After all, in October 2003, Goldman was one of the ten investment banks that participated in the Global Settlement with the SEC in which it and the other firms had "issued research reports that were not based on principles of fair dealing and good faith and did not provide a sound basis for evaluating facts, contained exaggerated or unwarranted claims about the covered companies, and/or contained opinions for which there were no reasonable bases in violation of NYSE Rules 401, 472 and 476(a)(6), and NASD Rules 2110 and 2210 as well as state ethics statutes . . . "
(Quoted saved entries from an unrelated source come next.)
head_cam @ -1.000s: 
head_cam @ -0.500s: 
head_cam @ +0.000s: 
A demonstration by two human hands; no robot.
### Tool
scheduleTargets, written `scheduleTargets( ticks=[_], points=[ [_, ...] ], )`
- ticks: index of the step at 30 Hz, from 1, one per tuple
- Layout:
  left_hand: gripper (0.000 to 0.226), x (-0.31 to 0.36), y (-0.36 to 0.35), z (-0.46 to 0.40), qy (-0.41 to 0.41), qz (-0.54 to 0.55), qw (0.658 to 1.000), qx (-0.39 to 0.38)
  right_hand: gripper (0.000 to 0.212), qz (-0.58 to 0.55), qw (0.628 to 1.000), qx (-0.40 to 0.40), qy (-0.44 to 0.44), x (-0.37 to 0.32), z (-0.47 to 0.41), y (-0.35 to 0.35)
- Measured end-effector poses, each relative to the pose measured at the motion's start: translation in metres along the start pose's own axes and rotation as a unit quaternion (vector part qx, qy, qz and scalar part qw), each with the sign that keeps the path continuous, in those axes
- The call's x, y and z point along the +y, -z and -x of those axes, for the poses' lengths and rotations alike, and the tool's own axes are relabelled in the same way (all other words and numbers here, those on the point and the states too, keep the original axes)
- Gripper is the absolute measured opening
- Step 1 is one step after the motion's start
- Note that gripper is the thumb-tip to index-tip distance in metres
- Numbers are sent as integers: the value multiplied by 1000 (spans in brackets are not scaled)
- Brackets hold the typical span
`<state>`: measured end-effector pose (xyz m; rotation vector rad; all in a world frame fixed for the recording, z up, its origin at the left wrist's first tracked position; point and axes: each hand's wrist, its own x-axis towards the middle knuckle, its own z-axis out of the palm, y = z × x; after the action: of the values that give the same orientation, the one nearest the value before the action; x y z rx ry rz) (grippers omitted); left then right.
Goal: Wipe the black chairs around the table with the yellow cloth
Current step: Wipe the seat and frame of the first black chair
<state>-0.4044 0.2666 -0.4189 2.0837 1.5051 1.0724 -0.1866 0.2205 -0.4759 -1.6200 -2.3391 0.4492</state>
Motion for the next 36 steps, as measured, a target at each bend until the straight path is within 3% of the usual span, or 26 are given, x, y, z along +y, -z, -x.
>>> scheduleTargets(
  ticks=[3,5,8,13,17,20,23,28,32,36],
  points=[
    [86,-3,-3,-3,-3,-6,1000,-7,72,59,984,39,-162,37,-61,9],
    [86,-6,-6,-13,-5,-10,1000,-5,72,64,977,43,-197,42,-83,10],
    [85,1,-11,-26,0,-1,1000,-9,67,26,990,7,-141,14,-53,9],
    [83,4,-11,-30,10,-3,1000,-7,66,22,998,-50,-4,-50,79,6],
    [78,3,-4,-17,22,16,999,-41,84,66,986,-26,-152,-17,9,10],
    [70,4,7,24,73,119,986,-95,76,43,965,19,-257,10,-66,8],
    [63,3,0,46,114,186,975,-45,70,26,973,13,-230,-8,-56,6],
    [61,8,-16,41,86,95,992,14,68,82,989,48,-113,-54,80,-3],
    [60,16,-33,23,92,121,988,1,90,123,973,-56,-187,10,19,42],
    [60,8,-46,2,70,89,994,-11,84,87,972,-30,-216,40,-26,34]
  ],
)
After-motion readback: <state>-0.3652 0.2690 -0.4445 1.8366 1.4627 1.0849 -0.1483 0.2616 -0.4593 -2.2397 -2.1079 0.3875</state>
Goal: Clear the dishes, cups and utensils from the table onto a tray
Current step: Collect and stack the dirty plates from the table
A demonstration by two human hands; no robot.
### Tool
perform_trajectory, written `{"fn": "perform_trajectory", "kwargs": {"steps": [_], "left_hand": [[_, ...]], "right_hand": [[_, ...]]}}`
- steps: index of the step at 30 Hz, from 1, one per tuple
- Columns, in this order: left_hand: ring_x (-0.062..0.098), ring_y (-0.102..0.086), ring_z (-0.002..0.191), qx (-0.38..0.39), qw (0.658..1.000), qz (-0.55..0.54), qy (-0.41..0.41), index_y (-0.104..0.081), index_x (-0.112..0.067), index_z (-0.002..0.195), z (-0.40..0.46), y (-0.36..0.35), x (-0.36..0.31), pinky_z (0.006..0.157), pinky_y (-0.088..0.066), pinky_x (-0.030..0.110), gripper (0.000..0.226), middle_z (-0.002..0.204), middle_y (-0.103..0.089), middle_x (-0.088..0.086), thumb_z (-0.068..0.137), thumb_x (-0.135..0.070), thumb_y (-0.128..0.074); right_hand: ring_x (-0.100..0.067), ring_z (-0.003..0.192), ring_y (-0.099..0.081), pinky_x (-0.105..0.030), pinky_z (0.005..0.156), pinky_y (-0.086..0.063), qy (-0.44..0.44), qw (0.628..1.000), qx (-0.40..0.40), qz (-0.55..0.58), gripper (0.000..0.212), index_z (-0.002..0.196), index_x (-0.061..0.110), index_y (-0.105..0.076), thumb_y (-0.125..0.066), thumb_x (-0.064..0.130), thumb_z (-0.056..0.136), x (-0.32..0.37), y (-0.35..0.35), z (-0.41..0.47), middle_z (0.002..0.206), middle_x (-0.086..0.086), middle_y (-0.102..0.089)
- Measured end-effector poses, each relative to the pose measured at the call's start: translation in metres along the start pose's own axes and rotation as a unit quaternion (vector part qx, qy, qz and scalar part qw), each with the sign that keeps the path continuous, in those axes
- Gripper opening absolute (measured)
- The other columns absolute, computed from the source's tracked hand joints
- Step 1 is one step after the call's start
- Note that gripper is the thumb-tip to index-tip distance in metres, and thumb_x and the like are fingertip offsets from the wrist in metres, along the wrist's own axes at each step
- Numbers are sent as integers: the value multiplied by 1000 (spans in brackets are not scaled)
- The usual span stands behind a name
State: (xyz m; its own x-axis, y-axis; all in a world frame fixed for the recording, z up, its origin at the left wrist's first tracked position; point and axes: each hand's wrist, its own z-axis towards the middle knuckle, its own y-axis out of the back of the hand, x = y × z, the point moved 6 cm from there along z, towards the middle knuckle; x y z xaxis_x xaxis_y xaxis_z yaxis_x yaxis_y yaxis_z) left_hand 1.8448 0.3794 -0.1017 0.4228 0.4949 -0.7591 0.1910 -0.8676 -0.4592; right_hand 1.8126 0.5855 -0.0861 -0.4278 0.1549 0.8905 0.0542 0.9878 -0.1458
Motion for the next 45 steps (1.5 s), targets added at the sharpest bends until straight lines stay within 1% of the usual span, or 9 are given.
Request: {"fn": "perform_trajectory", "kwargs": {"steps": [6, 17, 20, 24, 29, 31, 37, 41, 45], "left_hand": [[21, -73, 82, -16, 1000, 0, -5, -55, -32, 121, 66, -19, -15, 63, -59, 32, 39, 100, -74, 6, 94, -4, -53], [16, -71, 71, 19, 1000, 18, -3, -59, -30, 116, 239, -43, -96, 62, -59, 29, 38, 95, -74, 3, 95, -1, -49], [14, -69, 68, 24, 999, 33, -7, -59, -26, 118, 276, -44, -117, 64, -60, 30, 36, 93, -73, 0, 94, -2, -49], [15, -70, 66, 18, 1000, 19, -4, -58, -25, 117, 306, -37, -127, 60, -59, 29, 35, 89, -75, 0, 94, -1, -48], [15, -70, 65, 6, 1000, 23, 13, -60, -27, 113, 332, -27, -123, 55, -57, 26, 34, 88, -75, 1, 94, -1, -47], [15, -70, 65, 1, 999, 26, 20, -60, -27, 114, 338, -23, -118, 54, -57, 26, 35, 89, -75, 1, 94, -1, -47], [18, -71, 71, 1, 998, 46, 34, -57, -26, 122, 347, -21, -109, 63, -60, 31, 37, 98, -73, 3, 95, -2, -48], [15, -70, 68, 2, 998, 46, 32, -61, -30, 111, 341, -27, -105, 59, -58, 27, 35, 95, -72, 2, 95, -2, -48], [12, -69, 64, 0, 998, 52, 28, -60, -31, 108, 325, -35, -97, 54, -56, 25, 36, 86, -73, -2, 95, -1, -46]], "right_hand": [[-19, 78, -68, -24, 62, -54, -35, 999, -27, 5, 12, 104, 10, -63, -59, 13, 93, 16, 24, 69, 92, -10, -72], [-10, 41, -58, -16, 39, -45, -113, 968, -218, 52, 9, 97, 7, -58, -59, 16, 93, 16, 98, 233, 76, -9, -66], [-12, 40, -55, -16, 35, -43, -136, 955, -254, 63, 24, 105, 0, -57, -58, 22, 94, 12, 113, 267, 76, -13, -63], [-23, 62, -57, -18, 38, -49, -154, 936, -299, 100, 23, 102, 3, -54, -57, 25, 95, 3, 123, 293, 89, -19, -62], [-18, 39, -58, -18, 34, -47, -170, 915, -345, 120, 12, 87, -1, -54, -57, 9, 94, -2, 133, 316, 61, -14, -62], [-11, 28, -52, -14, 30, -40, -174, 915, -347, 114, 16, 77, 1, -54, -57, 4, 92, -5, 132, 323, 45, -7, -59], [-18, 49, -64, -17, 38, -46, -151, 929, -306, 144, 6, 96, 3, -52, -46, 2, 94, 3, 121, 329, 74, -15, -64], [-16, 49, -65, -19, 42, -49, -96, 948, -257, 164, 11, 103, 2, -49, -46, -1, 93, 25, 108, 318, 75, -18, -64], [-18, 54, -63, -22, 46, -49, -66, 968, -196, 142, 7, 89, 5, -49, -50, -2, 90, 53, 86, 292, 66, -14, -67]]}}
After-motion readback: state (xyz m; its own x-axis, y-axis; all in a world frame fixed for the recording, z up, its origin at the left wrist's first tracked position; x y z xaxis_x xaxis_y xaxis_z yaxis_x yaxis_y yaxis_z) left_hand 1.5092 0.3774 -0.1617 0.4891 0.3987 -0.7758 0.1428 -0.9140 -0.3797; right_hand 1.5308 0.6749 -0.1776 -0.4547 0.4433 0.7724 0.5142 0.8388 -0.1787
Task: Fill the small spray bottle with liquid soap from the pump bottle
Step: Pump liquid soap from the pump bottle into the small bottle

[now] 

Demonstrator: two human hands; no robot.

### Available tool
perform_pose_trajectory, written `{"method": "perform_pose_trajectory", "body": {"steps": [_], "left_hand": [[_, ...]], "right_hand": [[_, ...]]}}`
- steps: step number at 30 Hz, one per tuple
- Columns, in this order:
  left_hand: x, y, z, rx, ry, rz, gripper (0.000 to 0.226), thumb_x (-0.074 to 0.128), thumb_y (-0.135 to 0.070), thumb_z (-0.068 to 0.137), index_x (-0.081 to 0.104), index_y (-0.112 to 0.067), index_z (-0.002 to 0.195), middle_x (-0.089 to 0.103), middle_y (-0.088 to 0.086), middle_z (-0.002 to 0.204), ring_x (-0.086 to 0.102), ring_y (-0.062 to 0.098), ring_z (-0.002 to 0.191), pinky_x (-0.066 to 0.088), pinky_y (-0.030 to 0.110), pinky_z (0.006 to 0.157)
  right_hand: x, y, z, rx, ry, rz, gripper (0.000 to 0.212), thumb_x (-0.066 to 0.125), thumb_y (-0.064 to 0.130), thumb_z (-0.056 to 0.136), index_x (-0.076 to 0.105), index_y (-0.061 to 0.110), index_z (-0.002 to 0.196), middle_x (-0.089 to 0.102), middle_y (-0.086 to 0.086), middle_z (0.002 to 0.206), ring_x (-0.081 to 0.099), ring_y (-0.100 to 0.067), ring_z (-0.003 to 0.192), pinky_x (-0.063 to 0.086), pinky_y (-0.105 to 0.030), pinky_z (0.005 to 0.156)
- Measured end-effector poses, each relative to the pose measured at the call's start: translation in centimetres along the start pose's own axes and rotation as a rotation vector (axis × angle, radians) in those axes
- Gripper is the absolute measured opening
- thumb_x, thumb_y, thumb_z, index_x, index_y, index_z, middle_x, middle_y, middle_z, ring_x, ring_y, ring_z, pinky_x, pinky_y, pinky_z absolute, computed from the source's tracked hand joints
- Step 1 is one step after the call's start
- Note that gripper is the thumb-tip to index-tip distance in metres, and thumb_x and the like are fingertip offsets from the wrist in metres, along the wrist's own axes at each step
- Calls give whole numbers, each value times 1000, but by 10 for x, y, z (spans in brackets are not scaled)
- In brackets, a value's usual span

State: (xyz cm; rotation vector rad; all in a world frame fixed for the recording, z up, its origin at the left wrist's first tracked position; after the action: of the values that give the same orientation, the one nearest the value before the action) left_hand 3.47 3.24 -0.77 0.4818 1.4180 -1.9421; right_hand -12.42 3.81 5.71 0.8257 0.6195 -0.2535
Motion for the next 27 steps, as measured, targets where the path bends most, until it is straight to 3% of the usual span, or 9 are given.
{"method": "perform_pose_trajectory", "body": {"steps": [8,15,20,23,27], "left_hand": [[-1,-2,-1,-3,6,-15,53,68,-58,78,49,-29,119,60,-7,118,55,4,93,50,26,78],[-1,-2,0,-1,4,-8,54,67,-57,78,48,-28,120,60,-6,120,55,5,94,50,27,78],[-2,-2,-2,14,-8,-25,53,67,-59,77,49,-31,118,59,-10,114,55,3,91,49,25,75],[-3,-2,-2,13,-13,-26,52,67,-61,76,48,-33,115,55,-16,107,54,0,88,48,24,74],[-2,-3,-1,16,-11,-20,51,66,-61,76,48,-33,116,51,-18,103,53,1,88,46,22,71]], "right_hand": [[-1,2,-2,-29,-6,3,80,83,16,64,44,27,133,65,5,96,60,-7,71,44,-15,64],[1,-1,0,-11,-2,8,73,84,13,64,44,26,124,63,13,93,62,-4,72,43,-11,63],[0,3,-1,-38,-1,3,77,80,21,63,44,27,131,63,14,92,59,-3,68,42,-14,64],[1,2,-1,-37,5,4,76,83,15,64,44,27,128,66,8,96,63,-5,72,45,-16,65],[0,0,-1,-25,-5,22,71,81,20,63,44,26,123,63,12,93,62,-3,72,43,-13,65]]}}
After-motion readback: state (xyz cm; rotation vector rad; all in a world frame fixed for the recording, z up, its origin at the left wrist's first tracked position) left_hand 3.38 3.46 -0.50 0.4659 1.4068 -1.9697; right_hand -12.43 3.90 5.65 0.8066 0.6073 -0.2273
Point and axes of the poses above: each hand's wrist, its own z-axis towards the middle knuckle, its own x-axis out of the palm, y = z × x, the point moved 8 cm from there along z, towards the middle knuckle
As a result of the global settlement, Goldman and the nine other firms agreed to "ensure that stock recommendations are not tainted by efforts to obtain investment banking fees, research analysts will be insulated from investment banking pressure. The firms will be required to sever the links between research and investment banking, including prohibiting analysts from receiving compensation for investment banking activities, and prohibiting analysts' involvement in investment banking 'pitches' and 'roadshows.'"
Okay, the SEC was talking about "pitches" and "roadshows," not "huddles." And we're talking about hedge funds here, not potential technology investment banking clients. Technically, this is a different animal entirely, isn't it? 
No, not really. The spirit and intent of the 2003 global settlement was to decouple the research function from driving quid-pro-quo revenues. It was meant to prevent an unholy alliance between the research group and a revenue-generating portion of the bank. In 2003, the research groups curried favored with hot, profitless technology companies by putting out unjustifiable STRONG BUY recommendations (in return for investment banking business). In 2009, it's a members-only "trading huddle" that drives commissioned-trading revenues from grateful hedge funds managers. It's at least a variation on a theme; if the Global Settlement's requirement is that "the firms will create and enforce firewalls restricting interaction between investment banking and research," by analogy, shouldn't that mean that hedge fund customers shouldn't be able to get special stock tips and "market color." (While we're at it, what market color are the research analysts giving Goldman's prop traders? How is that not per-se front-running?)
Infuriatingly to some, Goldman always seems to skate away gracefully from its controversies -- even something as breathtakingly appalling as Treasury Secretary Henry Paulsen's lack of arms-length dealings on his former employer's behalf during last year's AIG credit default swap crisis.  This time feels different.
Think about it -- how did Suzanne Craig get the goods on Goldman? Clearly, a disgruntled former employee approached the reporter and showed her the smoking gun. Accordingly, it shouldn't take long for the SEC or FINRA to untangle the huddle scandal, and penalize the firm if it finds wrongdoing.
Taking the football analogy one step further, the trading huddles prevent a level playing field for the firm's other clients and the investing public. Huddlegate is not going away, at least not soon.
 
I do not currently own any shares of Goldman Sachs or any other company mentioned in this submission.